=== TASK PROMPT ===
Find where "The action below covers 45" appears in the entries below. That line and all lines after it, through the last, are to be duplicated exactly, with nothing else.

=== THE DATA ===
· · · ·

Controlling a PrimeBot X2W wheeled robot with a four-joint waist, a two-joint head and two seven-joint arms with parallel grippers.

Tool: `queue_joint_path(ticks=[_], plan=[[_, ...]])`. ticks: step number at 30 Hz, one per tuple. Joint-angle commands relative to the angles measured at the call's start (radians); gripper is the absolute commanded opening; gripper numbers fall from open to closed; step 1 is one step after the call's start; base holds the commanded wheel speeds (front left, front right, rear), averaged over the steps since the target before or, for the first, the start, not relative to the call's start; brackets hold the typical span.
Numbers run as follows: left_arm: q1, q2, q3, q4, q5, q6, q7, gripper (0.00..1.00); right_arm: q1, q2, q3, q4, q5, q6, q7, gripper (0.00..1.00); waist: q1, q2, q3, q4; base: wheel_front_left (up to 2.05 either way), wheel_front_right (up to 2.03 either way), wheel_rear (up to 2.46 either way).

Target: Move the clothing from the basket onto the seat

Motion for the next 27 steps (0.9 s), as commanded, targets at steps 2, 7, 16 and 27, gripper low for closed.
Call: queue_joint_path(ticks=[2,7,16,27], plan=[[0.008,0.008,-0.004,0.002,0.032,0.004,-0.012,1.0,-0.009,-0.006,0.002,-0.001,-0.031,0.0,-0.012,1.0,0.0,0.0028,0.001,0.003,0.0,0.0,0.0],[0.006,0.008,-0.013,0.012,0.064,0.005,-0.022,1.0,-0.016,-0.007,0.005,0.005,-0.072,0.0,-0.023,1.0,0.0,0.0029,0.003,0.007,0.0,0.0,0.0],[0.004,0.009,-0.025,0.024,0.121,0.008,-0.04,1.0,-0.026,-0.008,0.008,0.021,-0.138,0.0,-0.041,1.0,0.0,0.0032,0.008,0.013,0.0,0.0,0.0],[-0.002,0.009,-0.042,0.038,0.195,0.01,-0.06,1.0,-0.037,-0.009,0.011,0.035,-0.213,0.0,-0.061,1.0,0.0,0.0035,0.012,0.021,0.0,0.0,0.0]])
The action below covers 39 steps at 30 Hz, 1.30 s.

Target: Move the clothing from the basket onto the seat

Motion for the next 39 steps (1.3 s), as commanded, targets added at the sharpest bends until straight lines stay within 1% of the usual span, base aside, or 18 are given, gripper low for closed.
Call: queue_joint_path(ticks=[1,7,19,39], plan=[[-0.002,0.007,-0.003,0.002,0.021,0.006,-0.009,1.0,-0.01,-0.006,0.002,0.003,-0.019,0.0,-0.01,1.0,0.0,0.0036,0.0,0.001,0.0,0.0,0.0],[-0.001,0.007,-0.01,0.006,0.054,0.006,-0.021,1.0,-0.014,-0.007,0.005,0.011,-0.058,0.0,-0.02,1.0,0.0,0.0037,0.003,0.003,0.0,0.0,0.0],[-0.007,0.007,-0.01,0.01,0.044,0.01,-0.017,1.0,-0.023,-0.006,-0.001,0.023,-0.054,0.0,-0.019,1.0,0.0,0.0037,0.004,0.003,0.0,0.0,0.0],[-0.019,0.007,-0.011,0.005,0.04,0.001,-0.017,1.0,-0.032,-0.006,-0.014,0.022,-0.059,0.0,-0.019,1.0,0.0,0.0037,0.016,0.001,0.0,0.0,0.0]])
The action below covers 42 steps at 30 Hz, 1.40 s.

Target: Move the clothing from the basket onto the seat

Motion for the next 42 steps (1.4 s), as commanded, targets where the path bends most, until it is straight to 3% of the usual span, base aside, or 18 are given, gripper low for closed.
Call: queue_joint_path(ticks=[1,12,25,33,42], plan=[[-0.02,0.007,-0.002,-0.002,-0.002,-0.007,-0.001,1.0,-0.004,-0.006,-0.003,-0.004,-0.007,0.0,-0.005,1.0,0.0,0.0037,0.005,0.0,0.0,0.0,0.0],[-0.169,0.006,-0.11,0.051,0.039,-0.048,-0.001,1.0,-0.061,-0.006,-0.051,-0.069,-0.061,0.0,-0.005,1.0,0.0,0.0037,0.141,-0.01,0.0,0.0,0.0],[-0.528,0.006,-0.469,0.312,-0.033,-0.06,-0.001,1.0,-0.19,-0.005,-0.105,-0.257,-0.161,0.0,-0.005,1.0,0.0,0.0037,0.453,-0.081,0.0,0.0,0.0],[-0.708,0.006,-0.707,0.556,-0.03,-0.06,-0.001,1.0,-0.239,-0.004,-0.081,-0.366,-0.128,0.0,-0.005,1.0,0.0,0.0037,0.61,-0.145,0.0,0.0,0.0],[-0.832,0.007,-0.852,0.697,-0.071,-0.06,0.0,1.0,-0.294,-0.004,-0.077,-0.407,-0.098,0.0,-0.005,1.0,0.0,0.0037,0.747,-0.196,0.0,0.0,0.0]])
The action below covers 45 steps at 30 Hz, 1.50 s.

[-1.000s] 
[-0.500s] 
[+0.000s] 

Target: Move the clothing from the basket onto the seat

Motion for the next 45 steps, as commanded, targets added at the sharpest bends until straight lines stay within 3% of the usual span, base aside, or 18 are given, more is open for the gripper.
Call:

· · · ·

=== RESULT OF THIS EXERCISE ===
The action below covers 45 steps at 30 Hz, 1.50 s.

[-1.000s] 
[-0.500s] 
[+0.000s] 

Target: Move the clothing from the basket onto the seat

Motion for the next 45 steps, as commanded, targets added at the sharpest bends until straight lines stay within 3% of the usual span, base aside, or 18 are given, more is open for the gripper.
Call:

This exercise calls for no further output.